Tasto semi dolente di questo Campionato del Napoli dalla A alla Z odierno. Mi rivolgo a te, mio adorato Allan e soprattutto ti faccio tanti auguri per la nascita del bellissimo e coccolosissimo Matteo. E’ davvero stupendo e mi sciolgo a vederne le foto sui social che carinamente avete voluto condividere con il mondo. La stupenda Thais ha partorito in Brasile e l’hai raggiunta qualche giorno dopo per starle accanto e spupazzare il piccolo. Tutto bellissimo. Sì, ma c’era Napoli-Juventus (LEGGI QUI I DETTAGLI). Mi sono sentita abbandonata, lo ammetto anche se so che al contempo sei anche un po’ acciaccato…sì, vediamola così. Torna e presto, grazie. E porta anche il cucciolo che deve imparare subito il napoletano, su.

Z come Zitto

Ormai è uno dei protagonisti costanti delle nostre rubriche settimanali. Il Var, che questa volta è stato particolarmente in silenzio.
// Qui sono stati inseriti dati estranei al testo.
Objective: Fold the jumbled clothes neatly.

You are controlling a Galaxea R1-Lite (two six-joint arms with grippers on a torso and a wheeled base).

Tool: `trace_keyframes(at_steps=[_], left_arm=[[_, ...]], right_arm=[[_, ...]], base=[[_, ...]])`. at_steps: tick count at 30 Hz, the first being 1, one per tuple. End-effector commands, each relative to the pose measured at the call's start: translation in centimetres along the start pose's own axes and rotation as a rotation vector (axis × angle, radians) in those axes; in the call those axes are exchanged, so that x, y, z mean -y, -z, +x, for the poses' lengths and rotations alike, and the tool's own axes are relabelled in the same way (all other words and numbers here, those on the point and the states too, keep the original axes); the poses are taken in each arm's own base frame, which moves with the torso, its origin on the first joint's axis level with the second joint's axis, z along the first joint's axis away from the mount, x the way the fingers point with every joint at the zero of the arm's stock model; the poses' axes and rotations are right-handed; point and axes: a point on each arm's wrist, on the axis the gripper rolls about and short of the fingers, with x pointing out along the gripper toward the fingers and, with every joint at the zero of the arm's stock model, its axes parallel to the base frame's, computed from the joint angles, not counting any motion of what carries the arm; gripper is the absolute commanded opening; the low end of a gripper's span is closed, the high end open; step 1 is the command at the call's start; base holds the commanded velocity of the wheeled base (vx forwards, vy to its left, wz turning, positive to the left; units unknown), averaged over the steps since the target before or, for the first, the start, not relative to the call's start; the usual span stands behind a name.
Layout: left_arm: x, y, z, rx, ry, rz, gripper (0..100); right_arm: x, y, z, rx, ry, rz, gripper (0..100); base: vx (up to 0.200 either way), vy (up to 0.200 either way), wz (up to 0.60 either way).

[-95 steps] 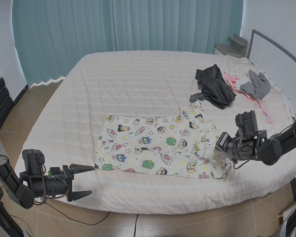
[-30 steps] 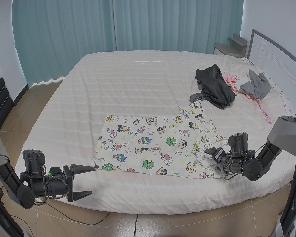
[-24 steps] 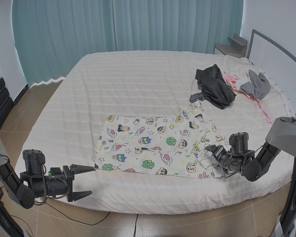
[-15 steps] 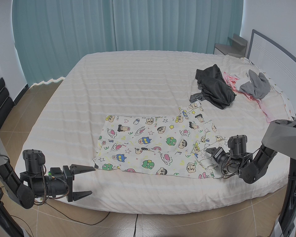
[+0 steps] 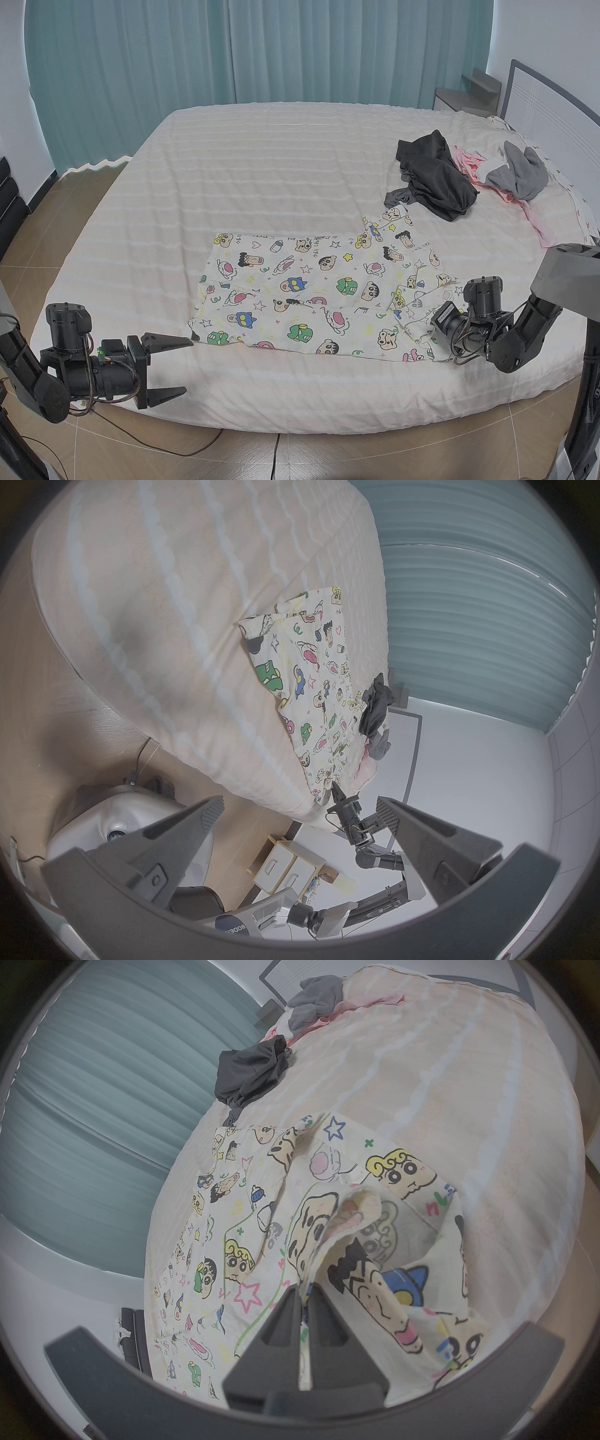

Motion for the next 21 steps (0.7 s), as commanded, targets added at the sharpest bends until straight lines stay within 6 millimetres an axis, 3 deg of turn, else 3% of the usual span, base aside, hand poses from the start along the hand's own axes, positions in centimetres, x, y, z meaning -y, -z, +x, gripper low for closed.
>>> trace_keyframes(at_steps=[1,11,21], left_arm=[[0.0,0.0,0.0,-0.001,0.000,0.000,100],[0.0,0.1,0.0,-0.001,-0.001,-0.001,100],[0.0,0.0,0.0,0.000,-0.001,-0.001,100]], right_arm=[[-0.7,-0.1,-1.0,0.004,-0.023,-0.004,0],[-4.7,-0.3,-4.4,0.033,-0.057,-0.044,0],[-7.4,-1.6,-5.6,0.042,-0.040,-0.049,0]], base=[[0.000,0.000,0.00],[0.000,0.000,0.00],[0.000,0.000,0.00]])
E quando ci hanno fatto presente in telecronaca che lì in cabina di regia ci fosse il big Rocchi, ecco che un brivido ha percorso la nostra schiena. Così come la voglia di preparare subito una camomilla preventiva. Tutte le paure poi si stavano trasformando in realtà proprio al 70′ per il fallo di mano di Cuadrado in area piccola non sanzionato. Poco male: ci hanno pensato Zielu e Lorenzo a ristabilire l’ordine primario delle cose ed a farci saltare di gioia, finalmente. Forza Napoli!